Washington State to Overhaul Legal Marijuana. The state's Liquor and Cannabis Board is proposing changes five years after the state legalized marijuana. "Cannabis 2.0" would overhaul industry rules to boost minority ownership of pot businesses, pave the way for home delivery of medical marijuana, and let the smallest commercial growers increase the size of their operations to become more competitive. The board has proposed two bills for the next session of the legislature: one would create a social equity program to increase minority ownership, while the other would allow small producers to sell medical grade marijuana direct to the state's 36,000 patients, who have long complained they have a hard time finding medical grade marijuana because it requires additional testing for pesticides and heavy metals.

Louisville Ends Small-Time Pot Arrests. Small-time marijuana possession will no longer be prosecuted in Jefferson County, home of Kentucky's largest city, the county attorney's office announced Wednesday. Jefferson County Attorney Mike O'Connell cited racial disparities for the change. "For me to be a minister of justice, I cannot sit idly by when communities of color are treated differently." Following the announcement, Louisville Police Chief Steve Conrad said he will instruct his officers to not "routinely write citations for this specific offense."

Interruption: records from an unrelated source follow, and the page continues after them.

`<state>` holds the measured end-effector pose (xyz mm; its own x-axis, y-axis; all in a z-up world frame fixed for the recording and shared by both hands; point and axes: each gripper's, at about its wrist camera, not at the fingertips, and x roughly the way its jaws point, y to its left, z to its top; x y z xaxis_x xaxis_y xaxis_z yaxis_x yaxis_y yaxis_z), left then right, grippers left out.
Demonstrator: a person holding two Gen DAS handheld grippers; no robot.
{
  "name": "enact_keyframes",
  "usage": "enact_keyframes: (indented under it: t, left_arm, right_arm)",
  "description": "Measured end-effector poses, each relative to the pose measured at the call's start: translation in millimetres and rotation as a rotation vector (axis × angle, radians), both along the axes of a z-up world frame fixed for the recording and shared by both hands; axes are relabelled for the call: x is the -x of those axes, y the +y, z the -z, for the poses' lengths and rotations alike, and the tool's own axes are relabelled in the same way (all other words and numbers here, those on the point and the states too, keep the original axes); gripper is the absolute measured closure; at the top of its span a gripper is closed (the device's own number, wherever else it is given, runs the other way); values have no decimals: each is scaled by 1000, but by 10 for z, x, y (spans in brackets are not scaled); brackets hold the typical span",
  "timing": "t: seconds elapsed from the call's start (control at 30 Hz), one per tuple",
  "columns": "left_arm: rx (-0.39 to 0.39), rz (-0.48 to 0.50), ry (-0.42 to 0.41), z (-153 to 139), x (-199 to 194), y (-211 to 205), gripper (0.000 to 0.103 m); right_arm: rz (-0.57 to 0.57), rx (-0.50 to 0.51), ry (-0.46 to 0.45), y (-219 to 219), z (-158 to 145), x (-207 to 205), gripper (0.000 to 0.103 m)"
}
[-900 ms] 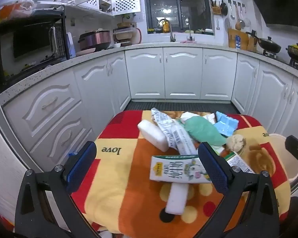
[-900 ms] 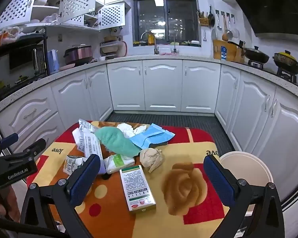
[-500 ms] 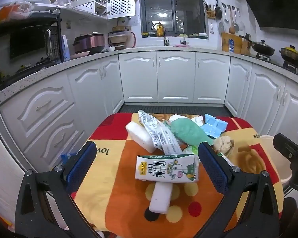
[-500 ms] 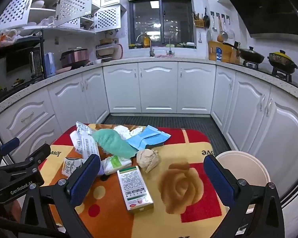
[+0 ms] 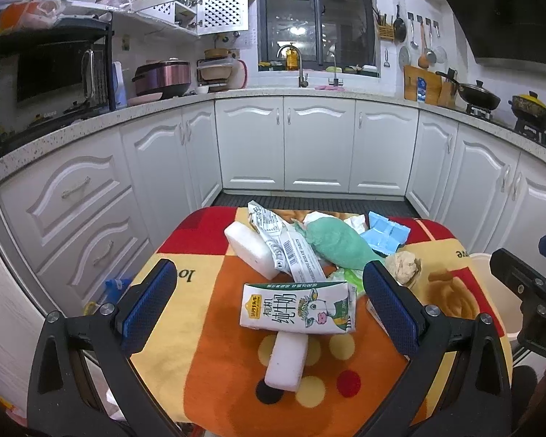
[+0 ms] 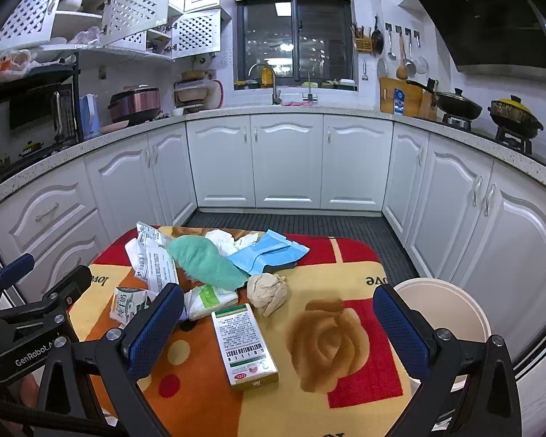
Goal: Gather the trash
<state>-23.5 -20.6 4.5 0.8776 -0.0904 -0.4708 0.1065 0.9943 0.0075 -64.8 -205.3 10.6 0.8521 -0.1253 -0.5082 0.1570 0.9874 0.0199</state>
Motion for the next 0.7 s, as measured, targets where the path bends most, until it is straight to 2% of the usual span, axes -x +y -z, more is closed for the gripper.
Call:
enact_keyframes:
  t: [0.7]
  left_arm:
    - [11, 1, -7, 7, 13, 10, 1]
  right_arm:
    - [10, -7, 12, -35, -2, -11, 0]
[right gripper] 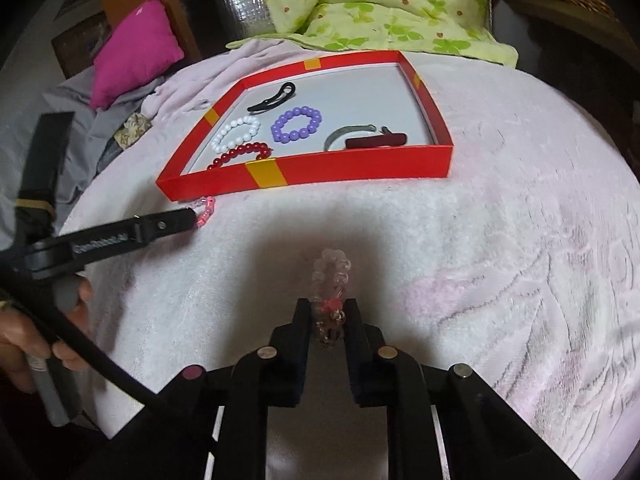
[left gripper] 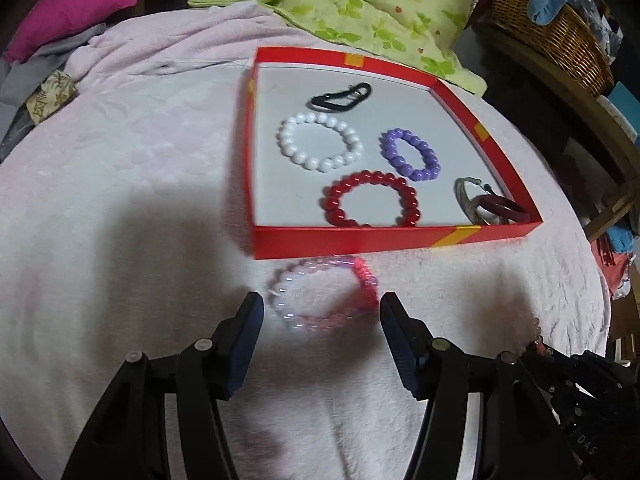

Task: Organize jewelry
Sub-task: 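Grasp the large pink-and-clear bead bracelet with the left tool while the right tool holds its bracelet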

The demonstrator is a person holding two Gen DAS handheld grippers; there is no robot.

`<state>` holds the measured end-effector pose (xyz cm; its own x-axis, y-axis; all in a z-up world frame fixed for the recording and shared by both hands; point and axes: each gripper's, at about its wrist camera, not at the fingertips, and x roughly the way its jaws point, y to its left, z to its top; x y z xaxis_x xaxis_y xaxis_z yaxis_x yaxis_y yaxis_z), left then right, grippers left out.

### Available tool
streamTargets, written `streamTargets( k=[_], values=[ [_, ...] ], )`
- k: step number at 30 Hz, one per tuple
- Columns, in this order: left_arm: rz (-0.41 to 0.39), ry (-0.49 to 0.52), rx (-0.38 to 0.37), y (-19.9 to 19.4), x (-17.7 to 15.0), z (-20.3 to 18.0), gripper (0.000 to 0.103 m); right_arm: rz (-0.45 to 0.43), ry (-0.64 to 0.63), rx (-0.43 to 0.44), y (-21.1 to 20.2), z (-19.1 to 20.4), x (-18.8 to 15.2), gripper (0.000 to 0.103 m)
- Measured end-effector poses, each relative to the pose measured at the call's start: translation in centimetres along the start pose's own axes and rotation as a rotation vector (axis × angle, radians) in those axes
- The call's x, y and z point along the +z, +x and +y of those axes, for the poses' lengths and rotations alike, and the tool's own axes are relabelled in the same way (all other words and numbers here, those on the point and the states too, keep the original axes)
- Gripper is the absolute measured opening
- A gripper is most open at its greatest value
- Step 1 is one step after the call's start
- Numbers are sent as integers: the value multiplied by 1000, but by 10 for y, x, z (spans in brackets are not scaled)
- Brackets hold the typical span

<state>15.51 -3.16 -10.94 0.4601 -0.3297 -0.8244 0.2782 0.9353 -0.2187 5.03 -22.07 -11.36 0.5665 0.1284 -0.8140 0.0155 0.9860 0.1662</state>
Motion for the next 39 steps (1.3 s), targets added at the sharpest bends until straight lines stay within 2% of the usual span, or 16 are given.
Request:
streamTargets(
  k=[2,4,7,13,17,28,35,39],
  values=[
    [-7,13,-12,0,-2,-3,45,-3,10,1,-2,-3,0,18],
    [-17,29,-5,-2,-4,-5,25,2,29,7,-3,-7,1,18],
    [-13,23,-38,-5,-6,-2,11,11,64,25,-3,-13,1,18],
    [-6,71,-121,-19,-15,-11,9,-21,94,55,-10,-17,5,18],
    [-13,117,-139,-29,-21,-20,8,-61,95,81,-18,-15,9,17],
    [-53,153,-184,-60,-30,-26,8,-137,99,179,-32,-8,14,17],
    [-85,154,-191,-74,-29,-22,8,-147,138,222,-35,-15,17,17],
    [-58,174,-132,-65,-31,-21,8,-99,107,164,-27,-14,17,19]
  ],
)
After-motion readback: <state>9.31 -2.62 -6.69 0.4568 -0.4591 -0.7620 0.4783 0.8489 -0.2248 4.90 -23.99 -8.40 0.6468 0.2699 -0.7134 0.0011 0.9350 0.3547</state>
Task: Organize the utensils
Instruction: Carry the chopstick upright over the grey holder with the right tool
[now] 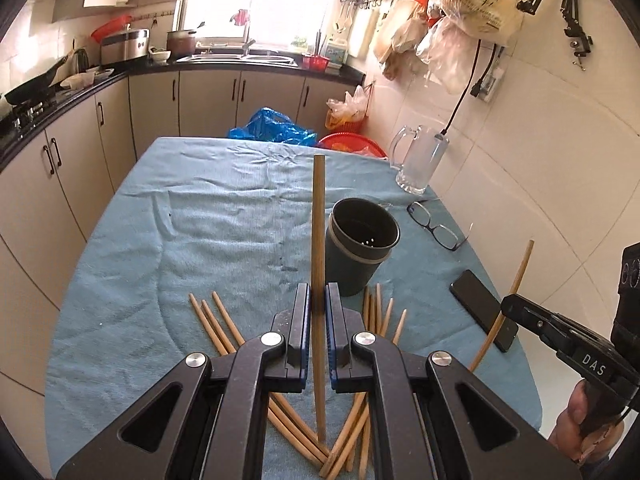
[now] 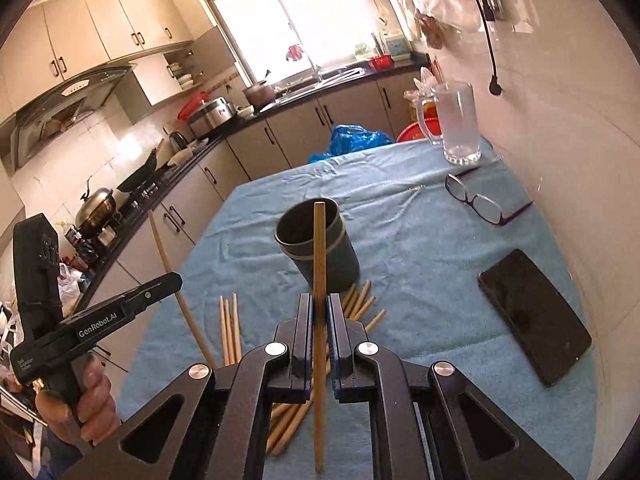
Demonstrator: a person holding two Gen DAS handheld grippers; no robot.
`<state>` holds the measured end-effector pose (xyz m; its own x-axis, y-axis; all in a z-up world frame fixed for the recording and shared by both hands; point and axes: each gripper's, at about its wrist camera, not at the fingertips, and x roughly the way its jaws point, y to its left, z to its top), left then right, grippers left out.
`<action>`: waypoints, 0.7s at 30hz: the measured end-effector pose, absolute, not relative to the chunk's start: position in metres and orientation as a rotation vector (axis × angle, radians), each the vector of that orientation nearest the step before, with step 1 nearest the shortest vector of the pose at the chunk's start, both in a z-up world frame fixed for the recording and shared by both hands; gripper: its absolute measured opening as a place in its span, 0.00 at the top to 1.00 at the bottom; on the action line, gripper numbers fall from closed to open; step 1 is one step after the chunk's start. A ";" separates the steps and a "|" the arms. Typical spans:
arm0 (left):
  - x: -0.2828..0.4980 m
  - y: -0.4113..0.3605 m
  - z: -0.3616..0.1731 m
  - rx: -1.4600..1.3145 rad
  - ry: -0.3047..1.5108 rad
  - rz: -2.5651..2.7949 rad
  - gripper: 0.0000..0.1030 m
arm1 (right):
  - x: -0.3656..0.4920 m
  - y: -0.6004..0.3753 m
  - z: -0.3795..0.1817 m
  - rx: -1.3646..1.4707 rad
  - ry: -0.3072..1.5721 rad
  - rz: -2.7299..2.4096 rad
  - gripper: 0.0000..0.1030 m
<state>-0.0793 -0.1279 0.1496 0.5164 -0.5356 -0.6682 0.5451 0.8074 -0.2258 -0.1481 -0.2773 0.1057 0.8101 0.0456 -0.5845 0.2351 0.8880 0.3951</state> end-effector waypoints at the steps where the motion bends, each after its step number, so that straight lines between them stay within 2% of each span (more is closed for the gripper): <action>1: -0.081 -0.127 0.151 0.013 0.795 -0.651 0.94 | -0.150 -0.276 0.108 0.472 0.619 -0.104 0.93; 21: -0.094 -0.119 0.163 0.013 0.761 -0.640 0.94 | -0.156 -0.264 0.131 0.449 0.555 -0.085 0.93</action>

Permission to Reprint: This content is licensed under a modified Creative Commons Attribution license. Content of a purely educational nature in Drug War Chronicle appear courtesy of DRCNet Foundation, unless otherwise noted.

Comments

saynotohypocrisy (not verified)

No wonder Pelosi is so lackadaisical about weed. 3 old people who've been around forever defying the wishes of the large majority, and playing into the hands of the Republicans while they do it. They need to be challenged to a debate by pro-legalization Dems. Their rightwing views on weed, shared by Hillary Clinton, probably cost Democrats the 2016 election, they played powerfully into the idea that Dems are just a corporatist and special interest tool, indifferent to public opinion, not the progressives they claim to be.